Stefan Beinlich: "Hansa ist mein Zuhause"

Seit Dezember 2019 ist Ex-Nationalspieler Stefan Beinlich (49) Nachwuchsleiter beim Drittligisten FC Hansa Rostock. Während die Profis die Rückkehr in die 2. Bundesliga anstreben, gehen die U 19 und U 17 in der kommenden Spielzeit in der A- und B-Junioren-Bundesliga an den Start. Im DFB.de-Interview spricht "Paule" Beinlich mit Mitarbeiter Peter Haidinger auch über den möglichen Dreifachaufstieg.

DFB.de: Vor inzwischen neun Jahren waren Sie bei Hansa Rostock als Sportdirektor von Bord gegangen, kehrten aber am 1. Dezember 2019 in neuer Funktion zurück. Seitdem arbeiten Sie als Leiter des Nachwuchsleistungszentrums. Wie kam es zu Ihrer Rückkehr, Herr Beinlich?
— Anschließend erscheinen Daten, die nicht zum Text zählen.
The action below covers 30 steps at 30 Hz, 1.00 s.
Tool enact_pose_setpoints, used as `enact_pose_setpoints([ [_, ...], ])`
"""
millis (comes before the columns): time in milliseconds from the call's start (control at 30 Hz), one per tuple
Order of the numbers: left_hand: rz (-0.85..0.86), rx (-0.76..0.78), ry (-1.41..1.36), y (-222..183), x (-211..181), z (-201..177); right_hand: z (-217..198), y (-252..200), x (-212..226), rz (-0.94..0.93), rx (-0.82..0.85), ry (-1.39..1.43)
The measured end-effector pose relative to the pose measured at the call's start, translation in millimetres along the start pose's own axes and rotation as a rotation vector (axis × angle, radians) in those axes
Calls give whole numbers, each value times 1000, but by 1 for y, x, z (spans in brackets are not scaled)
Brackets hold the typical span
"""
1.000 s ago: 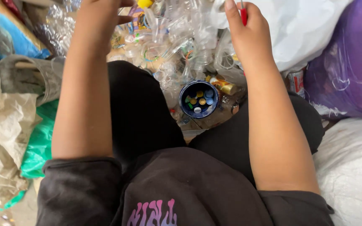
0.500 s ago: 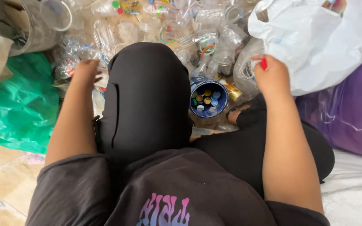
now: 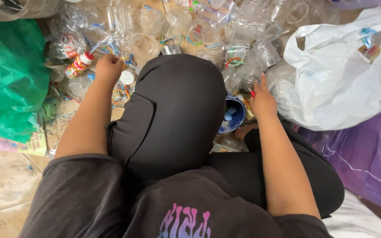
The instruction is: Cutting plastic cups with a utility knife for recycling
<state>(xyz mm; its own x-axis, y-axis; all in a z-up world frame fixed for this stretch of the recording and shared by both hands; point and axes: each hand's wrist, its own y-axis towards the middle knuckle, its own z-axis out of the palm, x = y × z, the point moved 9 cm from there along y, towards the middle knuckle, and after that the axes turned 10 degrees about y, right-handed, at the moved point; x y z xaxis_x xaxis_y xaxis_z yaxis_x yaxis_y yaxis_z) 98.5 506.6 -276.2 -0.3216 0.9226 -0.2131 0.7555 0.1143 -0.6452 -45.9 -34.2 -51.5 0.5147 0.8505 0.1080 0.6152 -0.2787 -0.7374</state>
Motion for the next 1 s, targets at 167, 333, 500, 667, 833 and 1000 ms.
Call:
enact_pose_setpoints([
  [167, -82, -12, -56, 9, 0, 12, 6, 7, -5, -75, -45, -34],
  [333, 41, -493, -206, 29, 0, -2, 0, 11, -17, -278, -317, 20],
  [500, 89, -621, -270, 32, -39, -42, -59, -22, -8, -356, -589, 156],
  [667, 59, -763, -270, 2, -82, -121, -70, -23, -42, -141, -619, 373],
  [833, 176, -803, -86, 22, -97, -138, -53, -16, -62, 49, -537, 789],
  [1000, 286, -668, 23, 16, -127, -119, -34, -17, -69, 184, -479, 1040],
])
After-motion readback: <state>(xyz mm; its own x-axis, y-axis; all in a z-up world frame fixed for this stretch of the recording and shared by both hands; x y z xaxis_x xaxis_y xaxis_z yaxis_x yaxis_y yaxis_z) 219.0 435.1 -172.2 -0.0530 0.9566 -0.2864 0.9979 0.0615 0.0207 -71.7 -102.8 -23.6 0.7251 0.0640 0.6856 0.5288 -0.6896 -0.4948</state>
Stefan Beinlich: Der ehemalige NLZ-Leiter hatte seinen Abschied angekündigt. Deshalb war Sportvorstand Martin Pieckenhagen auf der Suche nach einem Nachfolger. Ich habe mir ein Wochenende Zeit genommen, um darüber nachzudenken und das mit meiner Familie zu besprechen. Ich fand es sehr reizvoll, die Aufgabe im Jugendbereich anzunehmen, wollte den Verein und speziell den Nachwuchs unterstützen. Deshalb habe ich zugesagt.

DFB.de: Wie schwer fiel Ihnen der Einstieg als NLZ-Leiter?
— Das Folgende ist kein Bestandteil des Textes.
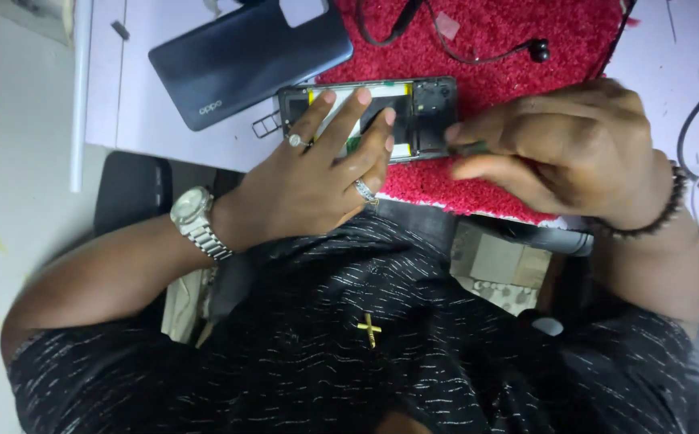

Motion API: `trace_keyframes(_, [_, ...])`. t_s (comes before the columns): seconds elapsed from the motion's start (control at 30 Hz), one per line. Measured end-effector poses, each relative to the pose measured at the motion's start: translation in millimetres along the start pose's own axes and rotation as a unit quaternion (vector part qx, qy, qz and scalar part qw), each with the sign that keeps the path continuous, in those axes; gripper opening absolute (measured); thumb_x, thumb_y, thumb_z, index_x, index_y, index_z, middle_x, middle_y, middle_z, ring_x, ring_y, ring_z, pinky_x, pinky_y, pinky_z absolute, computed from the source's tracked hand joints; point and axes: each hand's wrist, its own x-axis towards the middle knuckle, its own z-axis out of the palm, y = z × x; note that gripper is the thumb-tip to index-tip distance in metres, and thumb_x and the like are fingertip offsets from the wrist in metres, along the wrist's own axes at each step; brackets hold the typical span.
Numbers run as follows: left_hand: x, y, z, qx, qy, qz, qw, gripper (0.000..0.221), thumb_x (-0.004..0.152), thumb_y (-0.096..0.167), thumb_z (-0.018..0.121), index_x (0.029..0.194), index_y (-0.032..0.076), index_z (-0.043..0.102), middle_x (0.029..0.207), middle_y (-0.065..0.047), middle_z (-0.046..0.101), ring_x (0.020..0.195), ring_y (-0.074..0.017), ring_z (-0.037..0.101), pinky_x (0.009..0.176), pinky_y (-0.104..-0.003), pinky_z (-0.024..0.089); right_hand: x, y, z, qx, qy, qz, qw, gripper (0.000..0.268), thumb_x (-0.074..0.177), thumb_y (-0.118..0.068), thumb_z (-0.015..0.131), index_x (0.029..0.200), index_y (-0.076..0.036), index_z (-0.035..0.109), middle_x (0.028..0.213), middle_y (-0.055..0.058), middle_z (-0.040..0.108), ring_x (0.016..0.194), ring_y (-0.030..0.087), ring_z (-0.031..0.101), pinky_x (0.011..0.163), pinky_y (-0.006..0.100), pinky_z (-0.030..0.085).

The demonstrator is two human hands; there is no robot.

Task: Repairing the internal chassis and components of a smartphone using a precision screwdriver and then testing the screen.

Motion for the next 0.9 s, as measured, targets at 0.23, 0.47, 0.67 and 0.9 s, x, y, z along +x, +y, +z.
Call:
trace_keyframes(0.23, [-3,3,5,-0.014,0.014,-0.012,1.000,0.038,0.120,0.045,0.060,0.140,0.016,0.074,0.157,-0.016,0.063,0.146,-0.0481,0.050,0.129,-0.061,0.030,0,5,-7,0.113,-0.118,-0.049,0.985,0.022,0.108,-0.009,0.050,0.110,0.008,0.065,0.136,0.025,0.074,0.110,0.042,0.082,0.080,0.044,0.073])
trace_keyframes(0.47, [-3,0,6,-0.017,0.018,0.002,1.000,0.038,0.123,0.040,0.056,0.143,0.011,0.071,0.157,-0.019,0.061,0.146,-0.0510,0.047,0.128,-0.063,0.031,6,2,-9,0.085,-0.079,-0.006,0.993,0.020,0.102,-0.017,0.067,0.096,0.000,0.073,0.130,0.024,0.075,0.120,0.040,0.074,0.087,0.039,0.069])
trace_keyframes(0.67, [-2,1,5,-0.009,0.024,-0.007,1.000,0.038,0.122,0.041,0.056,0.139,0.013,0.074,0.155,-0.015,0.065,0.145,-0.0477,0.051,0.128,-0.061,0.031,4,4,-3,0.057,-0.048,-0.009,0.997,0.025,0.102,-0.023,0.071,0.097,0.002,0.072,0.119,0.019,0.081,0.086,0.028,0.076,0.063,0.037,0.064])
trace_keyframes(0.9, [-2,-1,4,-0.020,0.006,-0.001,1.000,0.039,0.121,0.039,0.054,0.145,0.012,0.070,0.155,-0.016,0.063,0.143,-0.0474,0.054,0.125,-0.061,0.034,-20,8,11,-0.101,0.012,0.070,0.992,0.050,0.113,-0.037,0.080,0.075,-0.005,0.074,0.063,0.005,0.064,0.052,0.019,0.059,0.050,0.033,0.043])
Beinlich: Als vorheriger Sportlicher Leiter bei Hansa hatte ich bereits viel Kontakt und einen engen Austausch mit der Nachwuchsabteilung. Aber was genau auf dich zukommt, erfährst du erst, wenn du täglich damit zu tun hast. Die Mitarbeiter haben mich allesamt positiv aufgenommen, außerdem wurde ich im ersten Monat von meinem Vorgänger sehr gut eingearbeitet. Das hat mir sehr geholfen.
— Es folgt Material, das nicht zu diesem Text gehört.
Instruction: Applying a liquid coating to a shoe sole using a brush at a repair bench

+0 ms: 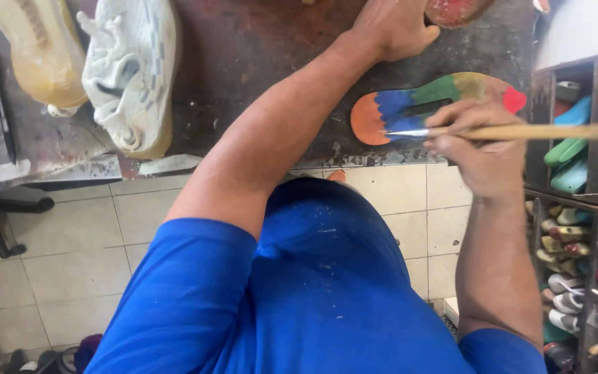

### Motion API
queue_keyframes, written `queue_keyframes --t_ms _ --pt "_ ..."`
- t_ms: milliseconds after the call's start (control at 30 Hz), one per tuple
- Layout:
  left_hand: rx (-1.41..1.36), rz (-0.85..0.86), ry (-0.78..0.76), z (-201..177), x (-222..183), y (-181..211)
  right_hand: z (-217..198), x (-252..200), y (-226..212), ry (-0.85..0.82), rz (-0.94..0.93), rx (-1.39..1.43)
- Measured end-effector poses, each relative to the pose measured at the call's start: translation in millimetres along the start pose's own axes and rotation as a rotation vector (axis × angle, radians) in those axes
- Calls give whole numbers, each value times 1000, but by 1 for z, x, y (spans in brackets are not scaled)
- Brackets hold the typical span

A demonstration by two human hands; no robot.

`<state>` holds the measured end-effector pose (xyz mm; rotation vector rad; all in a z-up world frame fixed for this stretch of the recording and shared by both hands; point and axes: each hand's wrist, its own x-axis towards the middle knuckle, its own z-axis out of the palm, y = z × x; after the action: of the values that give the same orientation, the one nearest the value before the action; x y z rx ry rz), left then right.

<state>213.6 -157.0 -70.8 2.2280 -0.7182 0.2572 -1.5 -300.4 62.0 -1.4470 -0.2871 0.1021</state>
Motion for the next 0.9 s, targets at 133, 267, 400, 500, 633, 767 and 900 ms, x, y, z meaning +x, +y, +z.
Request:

DFB.de: Was hatte Sie vor allem an der Aufgabe gereizt?

Beinlich: Der Job ist intensiv und macht vor allem auch deshalb Spaß, weil die Jungs und die Mitarbeiter unfassbar viel zurückgeben. Ich habe selbst noch zu DDR-Zeiten eine Kinder- und Jugendsportschule ohne Internat durchlaufen. Es ist sehr spannend, junge Menschen bei ihrem Traum zu begleiten, Fußballprofi werden zu wollen. Ich kann meine eigenen Erfahrungen einbringen. Hinzu kommt, dass es eben Hansa Rostock ist.

DFB.de: Schon als Profi waren Sie für Hansa am Ball. Was bedeutet Ihnen die "Kogge"?

Beinlich: Es ist schwer, das in Worte zu fassen. Von 1994 bis 1997 hatte ich eine unfassbar schöne Zeit als Spieler in Rostock. Damals fiel es mir schwer, von hier wegzugehen, aber der Schritt zu Bayer 04 Leverkusen, wo ich Nationalspieler wurde, war für mich damals wichtig und richtig. Nach den Stationen bei Hertha BSC und beim Hamburger SV bin ich 2006 zurückgekehrt und sofort aufgestiegen. Ich empfinde Hansa Rostock als mein Zuhause, obwohl ich gebürtiger Berliner bin. Andere machen in Mecklenburg-Vorpommern Urlaub. Ich darf mit meiner Familie hier wohnen. Hansa ist für mich mehr als nur ein Verein.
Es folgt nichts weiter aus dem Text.